Jakarta, –Elangmasnews.com) Umat Islam di seluruh Indonesia bersiap menyambut datangnya bulan suci Ramadan 1447 Hijriah yang tinggal menghitung hari. Momentum tahunan ini tidak hanya menjadi kewajiban ibadah, tetapi juga ruang refleksi nasional untuk memperkuat nilai spiritual, sosial, dan moral di tengah dinamika kehidupan modern.
Puasa Ramadan merupakan perintah Allah SWT sebagaimana termaktub dalam Al-Qur’an, dengan tujuan membentuk insan bertakwa. Ibadah ini tidak sekadar menahan lapar dan dahaga, melainkan melatih pengendalian diri, menjaga lisan, memperbaiki akhlak, serta meningkatkan kualitas hubungan vertikal kepada Sang Pencipta.
Senin, 16 Februari 2026, sejumlah ulama dan akademisi Islam menyampaikan bahwa Ramadan adalah “madrasah ruhani” yang efektif dalam membentuk karakter umat. Peningkatan ibadah seperti shalat tarawih, tadarus Al-Qur’an, i’tikaf, serta sedekah menjadi indikator meningkatnya kesadaran spiritual masyarakat menjelang bulan suci.
Dari sisi sosial, Ramadan selalu identik dengan menguatnya solidaritas dan kepedulian terhadap sesama. Tradisi berbagi takjil, santunan anak yatim, hingga peningkatan pembayaran zakat dan infak terjadi hampir di seluruh daerah. Nilai empati tumbuh ketika umat Islam turut merasakan kondisi masyarakat kurang mampu yang setiap hari bergelut dengan keterbatasan.
Secara kesehatan, para tenaga medis menilai puasa memberikan manfaat apabila dijalankan dengan pola makan yang tepat. Konsumsi sahur bergizi, berbuka secara proporsional, serta menjaga hidrasi menjadi kunci agar tubuh tetap bugar. Sejumlah studi menunjukkan puasa dapat membantu menjaga metabolisme, mengontrol kadar gula darah, serta meningkatkan kesehatan mental melalui pengelolaan stres yang lebih baik.
Pemerintah melalui Kementerian Agama dijadwalkan menggelar sidang isbat untuk menetapkan awal Ramadan 1447 Hijriah. Persiapan pengamanan, stabilitas harga bahan pokok, hingga pengaturan aktivitas masyarakat selama bulan suci juga menjadi perhatian berbagai pihak guna memastikan ibadah berjalan aman dan kondusif.
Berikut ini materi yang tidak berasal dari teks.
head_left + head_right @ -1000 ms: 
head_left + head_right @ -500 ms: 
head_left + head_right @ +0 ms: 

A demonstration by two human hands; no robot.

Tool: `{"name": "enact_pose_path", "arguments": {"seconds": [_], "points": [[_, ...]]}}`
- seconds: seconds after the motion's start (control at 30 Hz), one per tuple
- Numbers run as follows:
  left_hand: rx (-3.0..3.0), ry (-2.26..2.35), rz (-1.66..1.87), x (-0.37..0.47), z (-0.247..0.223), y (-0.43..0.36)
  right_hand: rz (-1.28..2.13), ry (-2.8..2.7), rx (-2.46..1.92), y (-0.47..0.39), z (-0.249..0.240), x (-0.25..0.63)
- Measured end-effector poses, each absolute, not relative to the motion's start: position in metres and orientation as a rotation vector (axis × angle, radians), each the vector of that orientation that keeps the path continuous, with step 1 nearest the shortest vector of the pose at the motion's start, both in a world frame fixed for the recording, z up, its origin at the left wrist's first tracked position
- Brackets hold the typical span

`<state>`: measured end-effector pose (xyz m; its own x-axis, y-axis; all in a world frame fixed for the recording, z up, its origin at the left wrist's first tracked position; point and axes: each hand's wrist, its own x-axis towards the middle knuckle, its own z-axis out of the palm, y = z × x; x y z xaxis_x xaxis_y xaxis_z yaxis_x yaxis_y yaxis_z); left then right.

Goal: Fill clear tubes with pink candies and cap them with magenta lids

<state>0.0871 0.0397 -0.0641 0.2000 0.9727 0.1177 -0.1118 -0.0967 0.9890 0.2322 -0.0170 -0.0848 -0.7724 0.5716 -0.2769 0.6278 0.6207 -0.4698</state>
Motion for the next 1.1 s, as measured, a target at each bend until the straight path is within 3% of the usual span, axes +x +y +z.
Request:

Pengamat sosial menilai Ramadan memiliki dimensi kebangsaan yang kuat. Selain meningkatkan kualitas ibadah personal, bulan suci ini juga menjadi sarana mempererat persatuan, meredam potensi konflik sosial, dan memperkuat nilai toleransi antarumat beragama.
Masyarakat diimbau mempersiapkan diri secara lahir dan batin. Edukasi fiqih puasa, menjaga kesehatan, serta memperbanyak amal kebajikan menjadi bagian penting dalam menyempurnakan ibadah Ramadan tahun ini.
Ramadan bukan sekadar agenda tahunan, melainkan momentum strategis membangun karakter bangsa yang lebih berintegritas, berempati, dan berketakwaan.